“Sounds great. I’ll have the same,” Mara decided, snapping her menu closed.
“Two ’jacks, what about you, hon?”
Eliza contemplated. The bacon alone was three hundred calories. But she was really, really hungry. “Make it three.”
They wolfed down their greasy breakfasts and filled each other in on the latest news.
“And you haven’t even spoken to Jeremy since?” Mara asked after Eliza updated Jacqui on what happened.
“No.”
“You’ve got to find him and tell him how you feel,” Mara stressed. “It’s important. You guys can’t just leave things like this!”
“I know, I know.” Eliza sighed, spearing a fat brown sausage with her fork and popping it in her mouth.
“Jeremy—the guy who cuts the lawn?” Jacqui asked. “He’s really nice. I saw him looking for you the other day. Sorry. I forgot to tell you.”
“He was?” Eliza asked. “Oh my God.”
“See—I’m sure he feels the same way. But you’ve got to go to him first.” Mara had a major romantic streak.
“Okay. But only if you break up with Jim. You deserve so much better than that bonehead,” Eliza said. “And he is a bonehead.”
“We broke up already,” Mara said. “Yesterday, actually.”
“And you haven’t told Ryan?”
“No, why should I?” Mara said obstinately.
Jacqui and Eliza exchanged a look. “Only because he is so into you,” Eliza said.
“Is love,” Jacqui announced. “I know when men love. He is sick with passion. He can’t get enough of you. He’s so in love,” she said dramatically.
“No, he isn’t,” Mara said. “He has a girlfriend.”
“That Camille girl? She’s history,” Eliza said. “He told me the other day, he just wasn’t feeling it. He broke it off.”
“So what? It’s not like he would ever be interested in someone like me,” Mara said quietly. She knew how guys like Ryan felt about her—she knew it the first time she saw him—guys like that were so out of her league.
“What on EARTH are you talking about?” Eliza yelled, so loudly that the truckers having breakfast at the counter turned around. “You are a bombshell! Have you looked in the mirror lately?” Eliza asked, pulling Mara to look at her reflection in the glass.
Jacqui nodded vigorously. “In São Paolo we call girls like you consideravelmente.”

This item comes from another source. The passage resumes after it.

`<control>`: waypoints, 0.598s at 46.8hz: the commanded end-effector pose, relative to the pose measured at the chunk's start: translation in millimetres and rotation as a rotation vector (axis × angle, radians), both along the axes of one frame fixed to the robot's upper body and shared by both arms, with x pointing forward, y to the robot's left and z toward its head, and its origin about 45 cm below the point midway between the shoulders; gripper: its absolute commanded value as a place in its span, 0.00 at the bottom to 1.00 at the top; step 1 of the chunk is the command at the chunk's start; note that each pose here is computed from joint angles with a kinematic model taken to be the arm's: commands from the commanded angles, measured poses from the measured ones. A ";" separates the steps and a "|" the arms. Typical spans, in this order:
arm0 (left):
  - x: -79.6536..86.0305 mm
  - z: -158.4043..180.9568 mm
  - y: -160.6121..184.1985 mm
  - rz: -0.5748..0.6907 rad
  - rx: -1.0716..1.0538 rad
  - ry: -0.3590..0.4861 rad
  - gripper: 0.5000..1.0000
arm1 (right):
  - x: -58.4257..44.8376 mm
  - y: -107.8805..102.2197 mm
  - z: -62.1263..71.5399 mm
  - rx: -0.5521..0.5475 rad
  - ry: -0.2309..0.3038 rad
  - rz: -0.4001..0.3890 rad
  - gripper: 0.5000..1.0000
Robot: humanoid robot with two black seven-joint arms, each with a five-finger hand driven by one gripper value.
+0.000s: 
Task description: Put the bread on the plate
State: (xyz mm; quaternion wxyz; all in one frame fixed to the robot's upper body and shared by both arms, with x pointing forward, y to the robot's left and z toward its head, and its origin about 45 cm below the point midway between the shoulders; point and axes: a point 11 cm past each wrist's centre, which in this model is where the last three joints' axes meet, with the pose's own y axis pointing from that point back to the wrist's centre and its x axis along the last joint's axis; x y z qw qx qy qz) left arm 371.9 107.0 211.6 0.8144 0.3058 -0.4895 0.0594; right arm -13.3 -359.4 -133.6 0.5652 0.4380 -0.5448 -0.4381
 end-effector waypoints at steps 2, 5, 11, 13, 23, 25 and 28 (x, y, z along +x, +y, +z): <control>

“You guys are really sweet, but you’re just blowing smoke up my butt,” Mara said as she turned. There was Eliza, the spitting image of Cameron Diaz, who even totally hung over still radiated that InStyle cover girl glow. There was Jacqui, the sultry, Latin sexpot. Then there was her. The plain one. But for once Mara took a good look at the reflection. The haircut Pierre had given her brought out the angles of her cheekbones, and the new blue shirt Eliza had helped pick her out made her eyes look bluer than they ever did. While running after the kids half the summer, she had even lost a few pounds. Were they right? Had she transformed into a hottie overnight?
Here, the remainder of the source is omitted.